There are many compelling reasons to have a tiny house on a trailer, I am building my tiny house on one, but it does have it does have some downsides too. For many the need the flexibility of being able to move locations, for others they like the legal gray area a trailered tiny house is, and for me, I like the idea that if code enforcement comes by, I can take a little road trip to a camp ground for a while if I need to.
If you are going to trailer a tiny house, inherently it can only be so wide, so tall and so long. You can certainly take the approach of getting permits to push these dimensions, but generally speaking it is going to be 8.5 feet wide and 13.5 feet tall. This means that inherently a tiny house on a trailer can only be so many square feet. People have tried different tricks to get around this, such as multiple tiny houses, put it on foundation, etc.

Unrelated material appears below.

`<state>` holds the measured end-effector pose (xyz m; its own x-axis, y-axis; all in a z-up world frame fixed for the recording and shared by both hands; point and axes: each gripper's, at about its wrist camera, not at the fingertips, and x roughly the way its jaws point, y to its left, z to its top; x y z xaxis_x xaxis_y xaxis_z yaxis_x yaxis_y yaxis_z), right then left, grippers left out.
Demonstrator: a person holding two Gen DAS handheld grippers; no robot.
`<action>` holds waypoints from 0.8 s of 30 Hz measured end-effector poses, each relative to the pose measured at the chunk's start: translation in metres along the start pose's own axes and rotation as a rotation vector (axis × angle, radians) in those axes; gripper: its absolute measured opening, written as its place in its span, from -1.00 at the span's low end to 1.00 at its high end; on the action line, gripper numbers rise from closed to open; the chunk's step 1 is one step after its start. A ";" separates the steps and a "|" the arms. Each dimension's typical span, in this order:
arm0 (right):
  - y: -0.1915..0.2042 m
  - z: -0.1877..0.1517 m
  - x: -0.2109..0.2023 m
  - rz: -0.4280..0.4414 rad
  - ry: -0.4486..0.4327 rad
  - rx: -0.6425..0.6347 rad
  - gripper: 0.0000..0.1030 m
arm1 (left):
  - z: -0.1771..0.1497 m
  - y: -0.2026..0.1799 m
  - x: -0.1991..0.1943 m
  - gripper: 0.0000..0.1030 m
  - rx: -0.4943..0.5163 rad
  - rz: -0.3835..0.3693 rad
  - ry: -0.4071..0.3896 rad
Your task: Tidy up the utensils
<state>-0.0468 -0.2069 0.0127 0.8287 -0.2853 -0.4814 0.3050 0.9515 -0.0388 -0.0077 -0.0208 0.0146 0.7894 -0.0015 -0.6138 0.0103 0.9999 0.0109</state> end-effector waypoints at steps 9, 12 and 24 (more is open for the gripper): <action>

So it got me thinking about how the form of the trailer can be limiting on the potential creativity that we bring when building our houses. This then was struck home when I saw Tumbleweed’s new Cypress 20, which looks almost identical to the Fencl from the outside with the exception of it being on a 20′ trailer instead of a 18′. That isn’t to say that I don’t like it, but it was interesting timing.
Then I remember a conversation I had with Macy from Minimotives.com about how I thought there was only a limited number of design options when it comes to trailered tiny homes. Her stance was, being the architect she is, was that was so many options that could be done with a tiny house on trailer. I think it shows the creativity that could be had with the trailer that Macy is building, but the fact remains that the trailer holds us to a certain set of parameters. To add on to this, we also must use the current set of materials on the market and then there are certain features that make a house a home, so when we get down to it, we are somewhat limited.
Many will disagree and part of me disagrees with myself. The success of creativity is taking how we do things and approach it in a way not previously thought. It is taking those materials and re-purposing them in different and unintended ways. It is saying… “what if we” and not being afraid of failure, but seeing it as a learning process.
- Are trailers limiting tiny houses?